"Nous allons manifester dans tout le pays contre la loi et contre la politique du dictateur militaire", a déclaré Liaquat Baloch, l'un des dirigeants de l'alliance Muttahida Majlis-e-Amal (MMA), principale force d'opposition islamiste au Parlement.
La chambre basse du Parlement pakistanais a adopté mercredi la Loi de protection des femmes, présentée par le gouvernement du président Musharraf, et qui marque un adoucissement des lois Hudood adoptées en 1979 dans le cadre de l'islamisation du pays entreprise par le général Zia-ul Haq.
Aux termes de cette nouvelle loi, les femmes n'auront plus l'obligation de trouver quatre témoins - hommes et "bons musulmans" - pour prouver un viol.

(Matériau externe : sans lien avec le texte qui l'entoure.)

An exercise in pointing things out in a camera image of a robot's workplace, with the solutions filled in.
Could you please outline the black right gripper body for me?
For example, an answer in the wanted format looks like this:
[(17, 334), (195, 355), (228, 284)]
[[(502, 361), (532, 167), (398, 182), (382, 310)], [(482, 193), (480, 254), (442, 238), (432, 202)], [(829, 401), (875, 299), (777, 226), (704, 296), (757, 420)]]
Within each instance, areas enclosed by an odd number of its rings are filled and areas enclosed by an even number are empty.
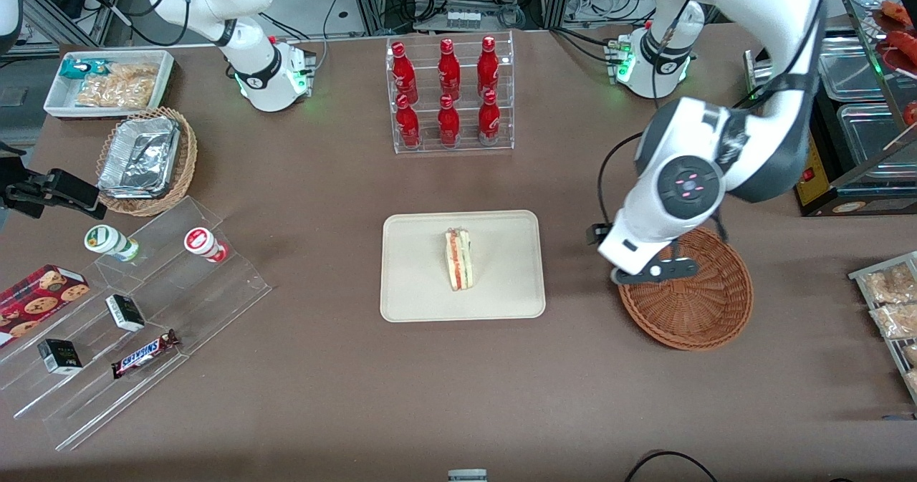
[(42, 217), (50, 206), (46, 193), (52, 172), (40, 174), (26, 168), (21, 158), (1, 159), (2, 205), (32, 218)]

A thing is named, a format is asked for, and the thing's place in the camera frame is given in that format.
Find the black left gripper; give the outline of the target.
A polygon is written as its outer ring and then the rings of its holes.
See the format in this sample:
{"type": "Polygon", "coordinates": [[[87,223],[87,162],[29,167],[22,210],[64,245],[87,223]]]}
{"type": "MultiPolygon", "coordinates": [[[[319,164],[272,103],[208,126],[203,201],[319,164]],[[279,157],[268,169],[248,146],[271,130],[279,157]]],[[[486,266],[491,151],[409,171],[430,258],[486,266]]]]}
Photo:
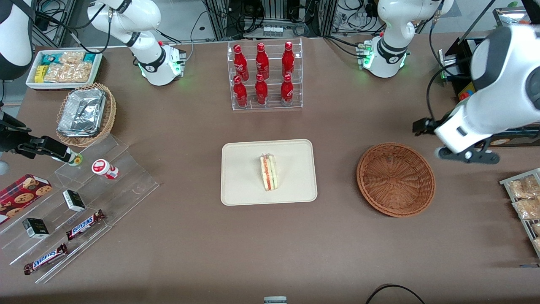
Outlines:
{"type": "Polygon", "coordinates": [[[440,126],[440,120],[430,118],[419,119],[413,123],[412,132],[415,136],[421,136],[424,133],[435,134],[435,130],[440,126]]]}

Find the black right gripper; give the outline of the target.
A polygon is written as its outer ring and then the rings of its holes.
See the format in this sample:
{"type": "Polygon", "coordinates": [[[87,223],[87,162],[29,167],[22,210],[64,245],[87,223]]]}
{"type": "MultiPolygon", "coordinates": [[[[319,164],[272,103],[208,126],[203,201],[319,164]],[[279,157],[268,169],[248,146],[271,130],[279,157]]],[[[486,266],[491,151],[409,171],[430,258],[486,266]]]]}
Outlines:
{"type": "Polygon", "coordinates": [[[6,112],[1,112],[0,150],[20,154],[29,159],[36,155],[47,155],[57,161],[73,163],[73,151],[52,137],[42,136],[40,141],[31,141],[32,131],[21,121],[6,112]]]}

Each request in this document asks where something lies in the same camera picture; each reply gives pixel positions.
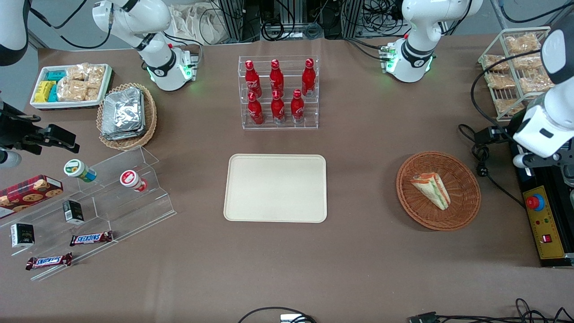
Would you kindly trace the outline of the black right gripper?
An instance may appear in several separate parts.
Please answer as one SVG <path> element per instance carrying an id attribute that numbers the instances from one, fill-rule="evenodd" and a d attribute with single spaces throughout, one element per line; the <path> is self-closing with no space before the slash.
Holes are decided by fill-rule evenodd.
<path id="1" fill-rule="evenodd" d="M 25 114 L 6 102 L 1 103 L 0 112 L 0 147 L 41 155 L 42 147 L 27 141 L 27 137 L 34 137 L 41 130 L 41 127 L 34 124 L 41 121 L 41 117 Z M 63 127 L 49 124 L 43 129 L 43 134 L 45 136 L 43 144 L 46 147 L 62 148 L 74 154 L 80 151 L 76 135 Z"/>

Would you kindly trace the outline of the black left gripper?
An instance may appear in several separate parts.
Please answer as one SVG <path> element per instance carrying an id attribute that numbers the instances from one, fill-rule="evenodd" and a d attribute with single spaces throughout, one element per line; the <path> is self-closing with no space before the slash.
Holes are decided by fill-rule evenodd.
<path id="1" fill-rule="evenodd" d="M 507 127 L 485 127 L 475 133 L 476 144 L 501 144 L 508 139 Z M 522 165 L 526 168 L 557 167 L 566 185 L 574 187 L 574 144 L 564 144 L 553 155 L 541 157 L 526 150 Z"/>

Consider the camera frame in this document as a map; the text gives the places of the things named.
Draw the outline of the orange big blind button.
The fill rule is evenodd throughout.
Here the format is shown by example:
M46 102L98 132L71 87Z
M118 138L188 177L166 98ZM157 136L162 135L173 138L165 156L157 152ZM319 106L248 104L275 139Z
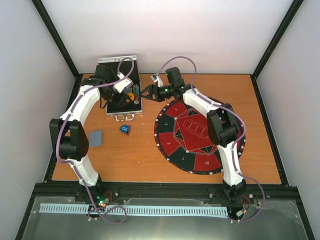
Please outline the orange big blind button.
M130 102L133 102L135 99L135 96L133 93L129 92L127 93L127 99L126 99L126 102L130 103Z

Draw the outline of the blue small blind button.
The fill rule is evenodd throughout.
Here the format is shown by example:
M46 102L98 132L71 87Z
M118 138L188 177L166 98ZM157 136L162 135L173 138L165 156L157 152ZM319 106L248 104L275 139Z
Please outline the blue small blind button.
M123 125L120 127L120 131L125 134L125 131L126 131L126 129L125 129L125 124L123 124Z

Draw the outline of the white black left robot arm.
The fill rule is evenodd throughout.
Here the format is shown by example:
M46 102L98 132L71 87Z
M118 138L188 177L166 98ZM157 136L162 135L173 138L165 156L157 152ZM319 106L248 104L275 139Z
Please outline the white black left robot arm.
M89 156L89 140L84 130L86 119L93 106L101 99L114 101L123 90L132 86L129 76L131 66L124 75L120 70L114 73L116 81L107 82L107 74L90 76L80 82L78 93L66 112L49 123L52 150L61 164L68 164L78 177L79 184L87 186L86 195L92 201L103 198L104 188L98 185L100 175L94 170Z

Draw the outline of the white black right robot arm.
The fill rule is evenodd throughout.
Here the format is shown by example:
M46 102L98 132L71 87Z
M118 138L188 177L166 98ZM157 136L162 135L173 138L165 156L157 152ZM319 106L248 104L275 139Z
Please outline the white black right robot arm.
M242 174L237 152L238 142L246 134L244 121L230 104L218 103L204 94L191 83L186 84L177 67L166 71L168 85L164 85L159 75L151 76L153 84L141 90L139 96L155 102L163 102L171 97L183 101L194 108L207 120L209 139L217 146L223 168L223 194L225 199L235 202L246 191L246 180Z

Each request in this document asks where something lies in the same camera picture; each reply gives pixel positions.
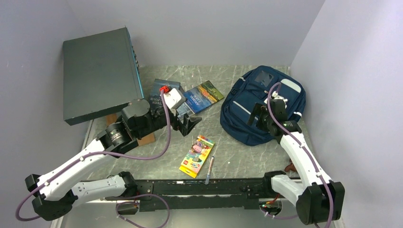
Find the navy blue student backpack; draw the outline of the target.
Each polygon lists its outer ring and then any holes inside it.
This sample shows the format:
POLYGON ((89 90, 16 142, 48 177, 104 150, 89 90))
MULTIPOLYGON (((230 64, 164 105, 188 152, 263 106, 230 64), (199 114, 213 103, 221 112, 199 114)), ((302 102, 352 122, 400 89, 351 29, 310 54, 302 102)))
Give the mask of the navy blue student backpack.
POLYGON ((306 105, 303 86, 292 77, 269 66, 259 66, 240 77, 231 88, 221 106, 220 123, 237 141, 255 146, 268 143, 274 137, 255 126, 247 125, 255 103, 265 105, 268 95, 277 91, 288 99, 288 120, 299 121, 306 105))

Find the Animal Farm book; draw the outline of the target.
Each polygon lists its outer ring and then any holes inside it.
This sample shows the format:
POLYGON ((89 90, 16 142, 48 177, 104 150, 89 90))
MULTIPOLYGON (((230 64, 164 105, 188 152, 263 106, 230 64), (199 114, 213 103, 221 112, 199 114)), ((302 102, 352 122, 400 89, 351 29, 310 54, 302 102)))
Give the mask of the Animal Farm book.
POLYGON ((200 113, 224 98, 210 80, 184 92, 183 95, 186 101, 176 110, 180 119, 183 119, 185 114, 192 116, 200 113))

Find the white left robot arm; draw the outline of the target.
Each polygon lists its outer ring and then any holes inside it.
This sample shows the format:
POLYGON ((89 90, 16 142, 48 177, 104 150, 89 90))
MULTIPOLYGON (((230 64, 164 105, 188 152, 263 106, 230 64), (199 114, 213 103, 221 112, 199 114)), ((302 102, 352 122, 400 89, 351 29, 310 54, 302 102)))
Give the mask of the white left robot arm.
POLYGON ((25 179, 37 217, 52 221, 78 205, 99 198, 133 198, 138 187, 128 171, 96 181, 84 181, 83 177, 108 161, 128 158, 128 152, 136 148, 138 140, 144 136, 162 128, 186 136, 200 121, 201 118, 188 115, 179 118, 166 105, 151 111, 146 100, 133 100, 121 110, 117 121, 80 153, 47 174, 31 174, 25 179))

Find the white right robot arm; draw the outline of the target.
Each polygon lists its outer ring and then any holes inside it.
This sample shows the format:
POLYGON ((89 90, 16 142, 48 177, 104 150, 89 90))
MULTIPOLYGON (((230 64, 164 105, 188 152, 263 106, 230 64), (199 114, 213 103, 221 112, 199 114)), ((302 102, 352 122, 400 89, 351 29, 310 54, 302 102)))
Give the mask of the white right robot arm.
POLYGON ((329 227, 332 221, 340 219, 345 188, 321 168, 298 123, 288 119, 285 102, 271 99, 266 104, 256 103, 247 124, 274 137, 288 154, 301 181, 296 183, 282 171, 269 172, 269 180, 262 183, 264 195, 274 197, 278 193, 285 197, 305 225, 325 222, 329 227))

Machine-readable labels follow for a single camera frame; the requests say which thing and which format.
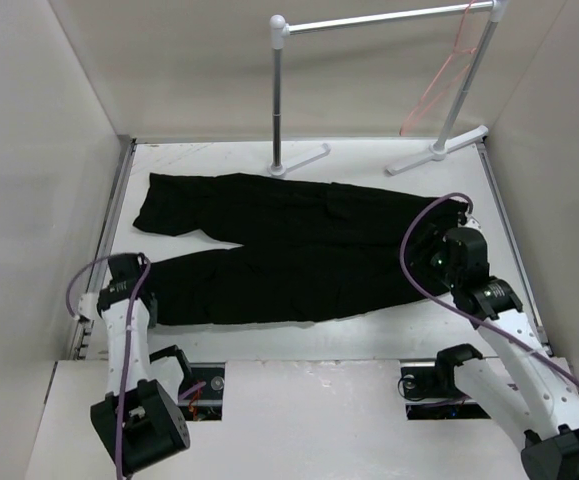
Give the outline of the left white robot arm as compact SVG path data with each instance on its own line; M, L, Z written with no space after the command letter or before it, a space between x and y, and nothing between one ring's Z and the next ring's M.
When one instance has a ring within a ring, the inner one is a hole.
M90 407L90 419L116 477L130 479L190 448L178 400L190 393L194 376L180 348L149 352L158 302L146 286L147 257L112 255L108 268L111 280L95 305L107 332L108 377L105 397Z

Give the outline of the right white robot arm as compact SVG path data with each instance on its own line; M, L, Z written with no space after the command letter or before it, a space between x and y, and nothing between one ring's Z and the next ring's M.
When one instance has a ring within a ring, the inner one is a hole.
M467 316L510 377L462 344L437 354L435 388L473 399L513 441L528 478L579 479L579 387L544 352L513 288L491 275L478 225L445 231L431 225L403 254L405 272L448 288L452 308Z

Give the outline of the black trousers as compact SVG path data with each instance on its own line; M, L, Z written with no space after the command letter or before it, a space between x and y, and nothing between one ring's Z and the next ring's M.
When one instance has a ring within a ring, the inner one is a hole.
M155 262L146 281L167 326L321 322L441 295L399 256L453 228L465 203L340 183L152 174L134 226L212 250Z

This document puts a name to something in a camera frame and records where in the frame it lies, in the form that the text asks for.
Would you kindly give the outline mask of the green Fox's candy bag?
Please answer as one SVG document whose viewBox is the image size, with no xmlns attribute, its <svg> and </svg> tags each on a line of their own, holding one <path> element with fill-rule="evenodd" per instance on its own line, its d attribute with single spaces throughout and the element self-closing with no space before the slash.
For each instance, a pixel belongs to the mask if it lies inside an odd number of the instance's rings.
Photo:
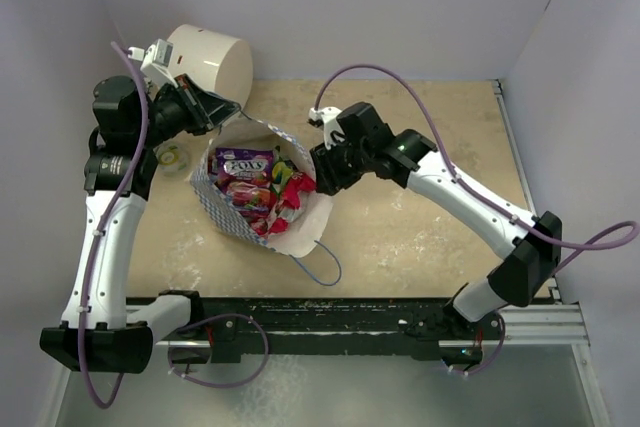
<svg viewBox="0 0 640 427">
<path fill-rule="evenodd" d="M 292 161 L 277 160 L 271 170 L 271 190 L 276 194 L 280 194 L 296 171 L 297 168 Z"/>
</svg>

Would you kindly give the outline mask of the red Real snack bag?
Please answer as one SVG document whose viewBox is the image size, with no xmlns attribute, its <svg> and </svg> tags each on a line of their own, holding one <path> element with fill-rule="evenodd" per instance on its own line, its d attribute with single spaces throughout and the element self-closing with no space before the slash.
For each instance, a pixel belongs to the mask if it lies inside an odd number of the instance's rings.
<svg viewBox="0 0 640 427">
<path fill-rule="evenodd" d="M 294 173 L 287 181 L 279 195 L 279 208 L 299 210 L 302 205 L 302 195 L 316 190 L 315 180 L 304 172 Z"/>
</svg>

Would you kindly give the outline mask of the blue checkered paper bag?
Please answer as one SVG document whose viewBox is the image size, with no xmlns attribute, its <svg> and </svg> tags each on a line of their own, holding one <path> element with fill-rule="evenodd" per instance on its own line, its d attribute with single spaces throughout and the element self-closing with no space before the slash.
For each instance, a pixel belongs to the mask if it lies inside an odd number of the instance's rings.
<svg viewBox="0 0 640 427">
<path fill-rule="evenodd" d="M 322 286 L 342 279 L 340 260 L 322 242 L 332 199 L 317 191 L 311 156 L 293 135 L 242 114 L 209 141 L 190 184 L 222 233 L 291 258 Z M 303 261 L 317 247 L 336 264 L 332 281 Z"/>
</svg>

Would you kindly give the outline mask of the purple Fox's berries candy bag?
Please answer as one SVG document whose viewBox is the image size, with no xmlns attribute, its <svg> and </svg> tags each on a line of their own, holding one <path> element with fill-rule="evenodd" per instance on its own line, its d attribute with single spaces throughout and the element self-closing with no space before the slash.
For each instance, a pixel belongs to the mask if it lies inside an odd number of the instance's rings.
<svg viewBox="0 0 640 427">
<path fill-rule="evenodd" d="M 274 162 L 272 150 L 217 147 L 211 159 L 209 177 L 221 190 L 233 182 L 269 187 Z"/>
</svg>

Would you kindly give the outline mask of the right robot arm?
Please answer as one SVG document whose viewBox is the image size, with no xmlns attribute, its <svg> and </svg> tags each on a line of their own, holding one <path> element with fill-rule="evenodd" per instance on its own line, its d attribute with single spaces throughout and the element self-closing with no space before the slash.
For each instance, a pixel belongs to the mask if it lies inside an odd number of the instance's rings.
<svg viewBox="0 0 640 427">
<path fill-rule="evenodd" d="M 467 338 L 487 314 L 526 307 L 560 259 L 562 222 L 510 205 L 462 171 L 450 173 L 436 145 L 413 129 L 394 134 L 365 102 L 346 110 L 311 109 L 309 122 L 323 132 L 311 158 L 319 193 L 334 196 L 373 173 L 445 209 L 475 232 L 500 258 L 485 279 L 462 287 L 449 301 L 446 330 Z"/>
</svg>

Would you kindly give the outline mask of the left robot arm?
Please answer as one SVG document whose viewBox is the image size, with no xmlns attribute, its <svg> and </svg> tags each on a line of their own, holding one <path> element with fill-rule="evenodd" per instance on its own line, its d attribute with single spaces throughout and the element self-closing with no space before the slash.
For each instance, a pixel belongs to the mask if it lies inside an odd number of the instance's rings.
<svg viewBox="0 0 640 427">
<path fill-rule="evenodd" d="M 130 77 L 110 77 L 94 87 L 92 110 L 97 126 L 84 167 L 86 228 L 76 280 L 59 325 L 43 328 L 39 345 L 72 371 L 139 374 L 156 342 L 173 331 L 194 339 L 206 325 L 194 291 L 165 291 L 133 315 L 126 310 L 133 244 L 158 166 L 155 150 L 182 132 L 205 135 L 242 107 L 182 74 L 155 97 Z"/>
</svg>

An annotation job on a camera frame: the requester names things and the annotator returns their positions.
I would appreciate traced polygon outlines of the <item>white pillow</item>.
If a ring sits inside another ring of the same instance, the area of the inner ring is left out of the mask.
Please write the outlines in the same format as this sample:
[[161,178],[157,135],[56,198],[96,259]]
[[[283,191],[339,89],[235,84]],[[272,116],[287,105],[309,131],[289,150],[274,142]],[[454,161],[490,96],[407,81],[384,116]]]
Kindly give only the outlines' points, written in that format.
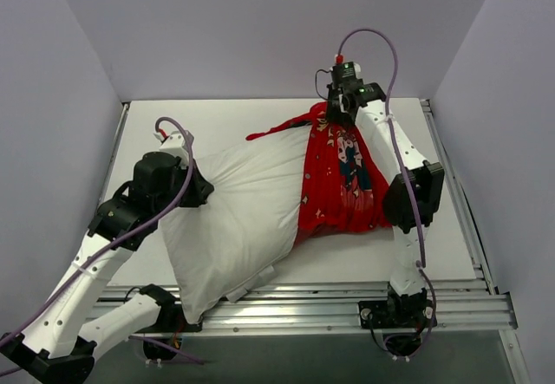
[[292,250],[310,130],[297,127],[198,159],[213,186],[198,208],[177,208],[160,230],[186,320],[267,284]]

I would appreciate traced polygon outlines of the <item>red printed pillowcase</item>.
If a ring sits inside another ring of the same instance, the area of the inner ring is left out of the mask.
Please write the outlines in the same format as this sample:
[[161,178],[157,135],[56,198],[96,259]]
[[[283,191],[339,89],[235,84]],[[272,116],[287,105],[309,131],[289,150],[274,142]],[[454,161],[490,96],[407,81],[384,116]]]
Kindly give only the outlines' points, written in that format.
[[294,127],[310,129],[304,156],[304,181],[297,220],[296,244],[331,234],[358,234],[390,228],[382,201],[389,188],[355,126],[345,127],[325,117],[327,104],[289,119],[255,140]]

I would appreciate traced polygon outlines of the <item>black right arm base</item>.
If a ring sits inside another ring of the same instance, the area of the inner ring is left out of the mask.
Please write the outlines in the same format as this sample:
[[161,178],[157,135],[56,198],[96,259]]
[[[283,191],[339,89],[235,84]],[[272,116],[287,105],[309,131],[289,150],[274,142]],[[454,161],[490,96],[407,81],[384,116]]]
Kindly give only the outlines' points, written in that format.
[[429,326],[432,302],[395,299],[359,301],[357,303],[362,329],[414,329]]

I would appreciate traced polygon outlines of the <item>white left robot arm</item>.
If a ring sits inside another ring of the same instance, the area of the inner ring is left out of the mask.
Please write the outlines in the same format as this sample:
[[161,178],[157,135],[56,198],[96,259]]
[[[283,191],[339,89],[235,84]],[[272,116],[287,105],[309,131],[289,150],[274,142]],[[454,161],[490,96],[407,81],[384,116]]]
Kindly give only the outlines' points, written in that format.
[[143,329],[187,325],[177,299],[148,284],[121,306],[87,319],[102,291],[160,220],[177,207],[199,207],[213,187],[190,153],[150,152],[133,177],[103,202],[82,244],[47,302],[23,326],[4,335],[1,353],[41,383],[83,383],[111,348]]

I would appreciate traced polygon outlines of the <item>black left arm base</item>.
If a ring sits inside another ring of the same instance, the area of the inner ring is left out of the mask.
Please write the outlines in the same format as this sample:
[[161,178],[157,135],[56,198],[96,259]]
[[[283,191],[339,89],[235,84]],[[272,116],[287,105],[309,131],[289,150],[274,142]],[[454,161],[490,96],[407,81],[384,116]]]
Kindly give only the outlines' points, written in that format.
[[203,329],[203,322],[190,323],[184,316],[180,304],[163,306],[160,309],[157,325],[167,333],[198,333]]

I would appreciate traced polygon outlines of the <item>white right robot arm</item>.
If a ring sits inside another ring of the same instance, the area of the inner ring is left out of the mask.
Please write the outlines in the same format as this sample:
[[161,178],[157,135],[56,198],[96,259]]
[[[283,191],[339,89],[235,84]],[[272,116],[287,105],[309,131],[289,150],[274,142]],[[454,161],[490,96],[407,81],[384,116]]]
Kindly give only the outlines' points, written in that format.
[[377,169],[388,183],[382,211],[393,226],[396,261],[389,287],[397,294],[385,304],[394,325],[407,324],[416,315],[409,297],[425,288],[424,239],[439,209],[445,171],[422,155],[404,133],[389,107],[389,99],[375,83],[359,77],[360,66],[341,59],[330,68],[326,119],[354,127]]

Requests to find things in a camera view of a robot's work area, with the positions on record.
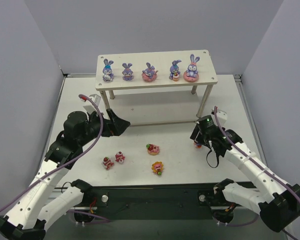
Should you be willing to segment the small purple bunny with strawberry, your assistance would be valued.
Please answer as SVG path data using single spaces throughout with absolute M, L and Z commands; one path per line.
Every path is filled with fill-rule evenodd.
M 178 60 L 174 60 L 172 62 L 172 66 L 170 67 L 169 71 L 170 71 L 170 74 L 169 74 L 169 79 L 170 80 L 173 80 L 175 82 L 177 82 L 180 78 L 180 69 L 179 69 L 179 66 L 178 66 L 178 63 L 181 63 L 182 61 L 180 59 Z

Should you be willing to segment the purple bunny blue bow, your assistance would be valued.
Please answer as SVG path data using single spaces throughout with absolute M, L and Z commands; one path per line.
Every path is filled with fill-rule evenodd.
M 105 82 L 112 82 L 114 79 L 114 74 L 112 70 L 112 64 L 114 63 L 114 61 L 105 58 L 103 62 L 104 62 L 104 68 L 102 70 L 102 79 Z

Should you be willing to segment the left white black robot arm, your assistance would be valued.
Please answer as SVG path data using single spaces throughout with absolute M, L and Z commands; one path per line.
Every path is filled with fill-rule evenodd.
M 8 240 L 42 240 L 47 230 L 72 207 L 80 204 L 92 186 L 75 180 L 64 193 L 48 202 L 60 180 L 73 167 L 74 159 L 83 154 L 83 147 L 100 137 L 120 136 L 131 125 L 107 109 L 109 119 L 96 111 L 71 112 L 63 131 L 49 147 L 44 160 L 26 193 L 15 206 L 0 215 L 0 234 Z

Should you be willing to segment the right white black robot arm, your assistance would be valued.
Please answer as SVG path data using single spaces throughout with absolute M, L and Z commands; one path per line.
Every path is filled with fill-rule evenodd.
M 281 232 L 300 216 L 300 185 L 290 185 L 273 173 L 250 151 L 242 138 L 231 129 L 224 129 L 212 115 L 199 118 L 190 136 L 197 146 L 205 146 L 216 157 L 229 161 L 254 185 L 245 188 L 231 179 L 217 183 L 214 199 L 234 203 L 258 214 L 274 232 Z

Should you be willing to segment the purple bunny sitting toy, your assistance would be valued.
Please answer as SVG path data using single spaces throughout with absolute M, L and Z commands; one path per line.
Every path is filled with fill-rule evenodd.
M 122 79 L 124 81 L 132 81 L 134 79 L 133 71 L 131 70 L 132 63 L 123 63 L 124 70 L 122 71 Z

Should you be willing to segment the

De même, l'adultère ne sera plus puni par la mort par lapidation mais par cinq ans d'emprisonnement au maximum et une amende.
Le conseil suprême de l'alliance MMA devait décider jeudi d'une éventuelle démission en bloc du Parlement.
Le conseil doit aussi appeler formellement à des manifestations après la prière du vendredi.
Des parlementaires fondamentalistes avaient boycotté le vote après avoir averti que le Pakistan aller se transformer en une "société de libération sexuelle".